_To do_.
One exact copy of the listing, minus the images, is the required answer.

(Dataset excerpt Opens)

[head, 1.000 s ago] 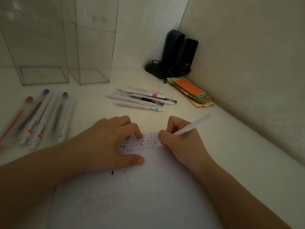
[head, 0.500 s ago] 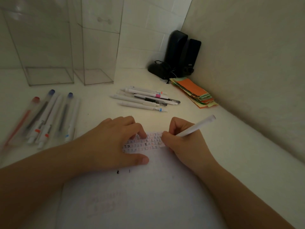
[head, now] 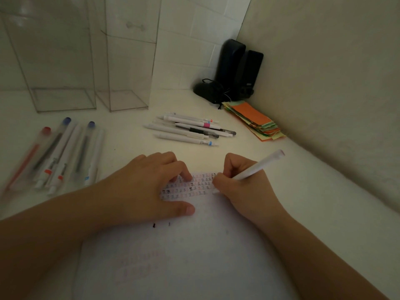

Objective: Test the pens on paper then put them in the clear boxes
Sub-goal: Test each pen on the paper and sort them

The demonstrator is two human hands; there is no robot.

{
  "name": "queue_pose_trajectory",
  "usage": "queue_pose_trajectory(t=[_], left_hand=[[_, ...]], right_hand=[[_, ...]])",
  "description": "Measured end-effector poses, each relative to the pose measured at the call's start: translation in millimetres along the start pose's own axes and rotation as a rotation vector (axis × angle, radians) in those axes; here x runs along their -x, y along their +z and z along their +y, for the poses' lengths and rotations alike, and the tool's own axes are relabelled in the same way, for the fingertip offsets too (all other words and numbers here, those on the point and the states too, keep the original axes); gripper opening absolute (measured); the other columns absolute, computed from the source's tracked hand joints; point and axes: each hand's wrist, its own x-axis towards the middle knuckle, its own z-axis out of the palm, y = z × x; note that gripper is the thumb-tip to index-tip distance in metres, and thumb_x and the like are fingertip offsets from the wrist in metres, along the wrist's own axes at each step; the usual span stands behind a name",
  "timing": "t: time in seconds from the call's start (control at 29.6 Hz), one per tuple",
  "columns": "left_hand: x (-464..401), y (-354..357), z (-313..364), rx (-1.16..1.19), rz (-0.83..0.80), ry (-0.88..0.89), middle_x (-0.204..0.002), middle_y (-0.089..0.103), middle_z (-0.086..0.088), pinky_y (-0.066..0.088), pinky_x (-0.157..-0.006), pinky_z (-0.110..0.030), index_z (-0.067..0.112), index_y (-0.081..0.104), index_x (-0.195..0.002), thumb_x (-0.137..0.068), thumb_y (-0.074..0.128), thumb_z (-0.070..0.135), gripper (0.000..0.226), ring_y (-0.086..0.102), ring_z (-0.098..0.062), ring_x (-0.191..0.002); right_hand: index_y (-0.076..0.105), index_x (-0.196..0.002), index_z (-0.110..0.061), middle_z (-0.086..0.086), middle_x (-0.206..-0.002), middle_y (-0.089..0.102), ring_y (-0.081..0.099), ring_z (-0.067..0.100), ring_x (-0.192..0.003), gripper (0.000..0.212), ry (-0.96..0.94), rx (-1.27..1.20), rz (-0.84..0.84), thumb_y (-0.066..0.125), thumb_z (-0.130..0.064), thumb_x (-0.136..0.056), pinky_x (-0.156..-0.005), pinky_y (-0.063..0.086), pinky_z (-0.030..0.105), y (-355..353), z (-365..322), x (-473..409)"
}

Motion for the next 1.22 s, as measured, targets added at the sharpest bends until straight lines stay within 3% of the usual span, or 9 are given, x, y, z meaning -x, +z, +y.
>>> queue_pose_trajectory(t=[0.17, 0.27, 0.41, 0.51, 0.57, 0.64, 0.78, 1.12, 1.22], left_hand=[[3, 1, -1, 0.029, 0.023, 0.042, -0.095, 0.035, 0.031, 0.029, -0.080, -0.013, 0.053, 0.027, -0.110, -0.062, 0.027, 0.075, 0.053, 0.037, 0.008, -0.096], [3, -1, 3, 0.154, 0.104, 0.027, -0.105, 0.039, 0.028, 0.030, -0.082, -0.012, 0.050, 0.024, -0.116, -0.072, 0.024, 0.045, 0.044, 0.033, 0.008, -0.099], [3, -1, 5, 0.250, 0.203, 0.022, -0.112, 0.047, 0.026, 0.033, -0.083, -0.010, 0.047, 0.031, -0.117, -0.079, 0.027, 0.016, 0.049, 0.038, 0.002, -0.103], [2, -3, 11, 0.330, 0.249, 0.034, -0.107, 0.052, 0.033, 0.035, -0.079, -0.002, 0.044, 0.034, -0.114, -0.089, 0.031, 0.020, 0.034, 0.049, 0.007, -0.098], [2, -4, 17, 0.351, 0.234, -0.007, -0.084, 0.057, 0.040, 0.037, -0.070, -0.002, 0.042, 0.035, -0.105, -0.094, 0.038, 0.020, 0.024, 0.055, 0.008, -0.082], [2, -5, 20, 0.357, 0.233, -0.030, -0.070, 0.060, 0.031, 0.038, -0.062, -0.005, 0.037, 0.039, -0.093, -0.090, 0.045, 0.022, 0.016, 0.056, 0.005, -0.071], [3, -5, 16, 0.359, 0.247, -0.044, -0.070, 0.063, 0.012, 0.038, -0.054, -0.012, 0.030, 0.047, -0.079, -0.084, 0.055, 0.036, 0.012, 0.053, -0.004, -0.057], [3, -2, 14, 0.280, 0.215, -0.016, -0.081, 0.058, 0.017, 0.037, -0.055, -0.013, 0.036, 0.047, -0.072, -0.085, 0.058, 0.033, 0.017, 0.052, -0.005, -0.061], [3, 2, 10, 0.180, 0.213, 0.031, -0.065, 0.055, 0.013, 0.038, -0.062, -0.011, 0.040, 0.046, -0.077, -0.085, 0.050, 0.045, 0.011, 0.051, 0.000, -0.064]], right_hand=[[0.050, -0.066, -0.009, -0.005, -0.048, 0.054, 0.045, 0.000, -0.040, 0.021, 0.108, -0.214, 0.119, 0.067, -0.008, -0.078, -0.042, 0.037, 0.012, -9, 1, -1], [0.053, -0.071, -0.009, 0.000, -0.055, 0.063, 0.045, 0.003, -0.042, 0.026, 0.154, -0.371, 0.133, 0.075, -0.021, -0.070, -0.043, 0.037, 0.018, -16, -1, 1], [0.051, -0.062, -0.014, -0.002, -0.046, 0.054, 0.038, 0.008, -0.040, 0.028, 0.143, -0.451, 0.040, 0.073, -0.030, -0.060, -0.039, 0.032, 0.016, -17, -9, 6], [0.056, -0.060, -0.019, 0.000, -0.051, 0.057, 0.041, 0.009, -0.042, 0.022, 0.136, -0.622, -0.106, 0.075, -0.018, -0.071, -0.039, 0.034, 0.016, -15, -11, 9], [0.060, -0.063, -0.017, 0.004, -0.057, 0.060, 0.043, 0.011, -0.045, 0.015, 0.156, -0.722, -0.182, 0.065, -0.018, -0.077, -0.040, 0.036, 0.017, -11, -10, 10], [0.058, -0.065, -0.012, 0.008, -0.057, 0.060, 0.043, 0.013, -0.045, 0.015, 0.182, -0.779, -0.203, 0.055, -0.019, -0.077, -0.040, 0.036, 0.019, -9, -7, 9], [0.049, -0.064, -0.012, 0.008, -0.053, 0.059, 0.039, 0.014, -0.041, 0.016, 0.189, -0.819, -0.195, 0.053, -0.020, -0.077, -0.039, 0.032, 0.018, -9, -6, 7], [0.051, -0.064, -0.013, 0.005, -0.055, 0.062, 0.040, 0.011, -0.042, 0.022, 0.129, -0.655, -0.236, 0.056, -0.026, -0.081, -0.040, 0.033, 0.017, -7, -9, 12], [0.053, -0.063, -0.017, 0.003, -0.055, 0.062, 0.039, 0.012, -0.043, 0.022, 0.073, -0.565, -0.226, 0.058, -0.027, -0.081, -0.041, 0.033, 0.018, -5, -10, 13]])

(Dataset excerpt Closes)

_Answer box_.
[head, 1.000 s ago] 
[head, 0.500 s ago] 
[head, now] 

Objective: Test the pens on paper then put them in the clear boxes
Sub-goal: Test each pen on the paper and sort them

The demonstrator is two human hands; there is no robot.

{
  "name": "queue_pose_trajectory",
  "usage": "queue_pose_trajectory(t=[_], left_hand=[[_, ...]], right_hand=[[_, ...]])",
  "description": "Measured end-effector poses, each relative to the pose measured at the call's start: translation in millimetres along the start pose's own axes and rotation as a rotation vector (axis × angle, radians) in those axes; here x runs along their -x, y along their +z and z along their +y, for the poses' lengths and rotations alike, and the tool's own axes are relabelled in the same way, for the fingertip offsets too (all other words and numbers here, those on the point and the states too, keep the original axes); gripper opening absolute (measured); the other columns absolute, computed from the source's tracked hand joints; point and axes: each hand's wrist, its own x-axis towards the middle knuckle, its own z-axis out of the palm, y = z × x; note that gripper is the thumb-tip to index-tip distance in metres, and thumb_x and the like are fingertip offsets from the wrist in metres, along the wrist's own axes at each step; the usual span stands behind a name",
  "timing": "t: time in seconds from the call's start (control at 29.6 Hz), one per tuple",
  "columns": "left_hand: x (-464..401), y (-354..357), z (-313..364), rx (-1.16..1.19), rz (-0.83..0.80), ry (-0.88..0.89), middle_x (-0.204..0.002), middle_y (-0.089..0.103), middle_z (-0.086..0.088), pinky_y (-0.066..0.088), pinky_x (-0.157..-0.006), pinky_z (-0.110..0.030), index_z (-0.067..0.112), index_y (-0.081..0.104), index_x (-0.195..0.002), thumb_x (-0.137..0.068), thumb_y (-0.074..0.128), thumb_z (-0.070..0.135), gripper (0.000..0.226), ring_y (-0.086..0.102), ring_z (-0.098..0.062), ring_x (-0.191..0.002); right_hand: index_y (-0.076..0.105), index_x (-0.196..0.002), index_z (-0.110..0.061), middle_z (-0.086..0.086), middle_x (-0.206..-0.002), middle_y (-0.089..0.102), ring_y (-0.081..0.099), ring_z (-0.067..0.100), ring_x (-0.192..0.003), gripper (0.000..0.212), ry (-0.96..0.94), rx (-1.27..1.20), rz (-0.84..0.84), thumb_y (-0.066..0.125), thumb_z (-0.130..0.064), thumb_x (-0.136..0.056), pinky_x (-0.156..-0.005), pinky_y (-0.063..0.086), pinky_z (-0.030..0.105), y (-355..353), z (-365..322), x (-473..409)"
}

Motion for the next 1.22 s, as measured, targets added at the sharpest bends until straight lines stay within 3% of the usual span, or 9 are given, x, y, z meaning -x, +z, +y.
>>> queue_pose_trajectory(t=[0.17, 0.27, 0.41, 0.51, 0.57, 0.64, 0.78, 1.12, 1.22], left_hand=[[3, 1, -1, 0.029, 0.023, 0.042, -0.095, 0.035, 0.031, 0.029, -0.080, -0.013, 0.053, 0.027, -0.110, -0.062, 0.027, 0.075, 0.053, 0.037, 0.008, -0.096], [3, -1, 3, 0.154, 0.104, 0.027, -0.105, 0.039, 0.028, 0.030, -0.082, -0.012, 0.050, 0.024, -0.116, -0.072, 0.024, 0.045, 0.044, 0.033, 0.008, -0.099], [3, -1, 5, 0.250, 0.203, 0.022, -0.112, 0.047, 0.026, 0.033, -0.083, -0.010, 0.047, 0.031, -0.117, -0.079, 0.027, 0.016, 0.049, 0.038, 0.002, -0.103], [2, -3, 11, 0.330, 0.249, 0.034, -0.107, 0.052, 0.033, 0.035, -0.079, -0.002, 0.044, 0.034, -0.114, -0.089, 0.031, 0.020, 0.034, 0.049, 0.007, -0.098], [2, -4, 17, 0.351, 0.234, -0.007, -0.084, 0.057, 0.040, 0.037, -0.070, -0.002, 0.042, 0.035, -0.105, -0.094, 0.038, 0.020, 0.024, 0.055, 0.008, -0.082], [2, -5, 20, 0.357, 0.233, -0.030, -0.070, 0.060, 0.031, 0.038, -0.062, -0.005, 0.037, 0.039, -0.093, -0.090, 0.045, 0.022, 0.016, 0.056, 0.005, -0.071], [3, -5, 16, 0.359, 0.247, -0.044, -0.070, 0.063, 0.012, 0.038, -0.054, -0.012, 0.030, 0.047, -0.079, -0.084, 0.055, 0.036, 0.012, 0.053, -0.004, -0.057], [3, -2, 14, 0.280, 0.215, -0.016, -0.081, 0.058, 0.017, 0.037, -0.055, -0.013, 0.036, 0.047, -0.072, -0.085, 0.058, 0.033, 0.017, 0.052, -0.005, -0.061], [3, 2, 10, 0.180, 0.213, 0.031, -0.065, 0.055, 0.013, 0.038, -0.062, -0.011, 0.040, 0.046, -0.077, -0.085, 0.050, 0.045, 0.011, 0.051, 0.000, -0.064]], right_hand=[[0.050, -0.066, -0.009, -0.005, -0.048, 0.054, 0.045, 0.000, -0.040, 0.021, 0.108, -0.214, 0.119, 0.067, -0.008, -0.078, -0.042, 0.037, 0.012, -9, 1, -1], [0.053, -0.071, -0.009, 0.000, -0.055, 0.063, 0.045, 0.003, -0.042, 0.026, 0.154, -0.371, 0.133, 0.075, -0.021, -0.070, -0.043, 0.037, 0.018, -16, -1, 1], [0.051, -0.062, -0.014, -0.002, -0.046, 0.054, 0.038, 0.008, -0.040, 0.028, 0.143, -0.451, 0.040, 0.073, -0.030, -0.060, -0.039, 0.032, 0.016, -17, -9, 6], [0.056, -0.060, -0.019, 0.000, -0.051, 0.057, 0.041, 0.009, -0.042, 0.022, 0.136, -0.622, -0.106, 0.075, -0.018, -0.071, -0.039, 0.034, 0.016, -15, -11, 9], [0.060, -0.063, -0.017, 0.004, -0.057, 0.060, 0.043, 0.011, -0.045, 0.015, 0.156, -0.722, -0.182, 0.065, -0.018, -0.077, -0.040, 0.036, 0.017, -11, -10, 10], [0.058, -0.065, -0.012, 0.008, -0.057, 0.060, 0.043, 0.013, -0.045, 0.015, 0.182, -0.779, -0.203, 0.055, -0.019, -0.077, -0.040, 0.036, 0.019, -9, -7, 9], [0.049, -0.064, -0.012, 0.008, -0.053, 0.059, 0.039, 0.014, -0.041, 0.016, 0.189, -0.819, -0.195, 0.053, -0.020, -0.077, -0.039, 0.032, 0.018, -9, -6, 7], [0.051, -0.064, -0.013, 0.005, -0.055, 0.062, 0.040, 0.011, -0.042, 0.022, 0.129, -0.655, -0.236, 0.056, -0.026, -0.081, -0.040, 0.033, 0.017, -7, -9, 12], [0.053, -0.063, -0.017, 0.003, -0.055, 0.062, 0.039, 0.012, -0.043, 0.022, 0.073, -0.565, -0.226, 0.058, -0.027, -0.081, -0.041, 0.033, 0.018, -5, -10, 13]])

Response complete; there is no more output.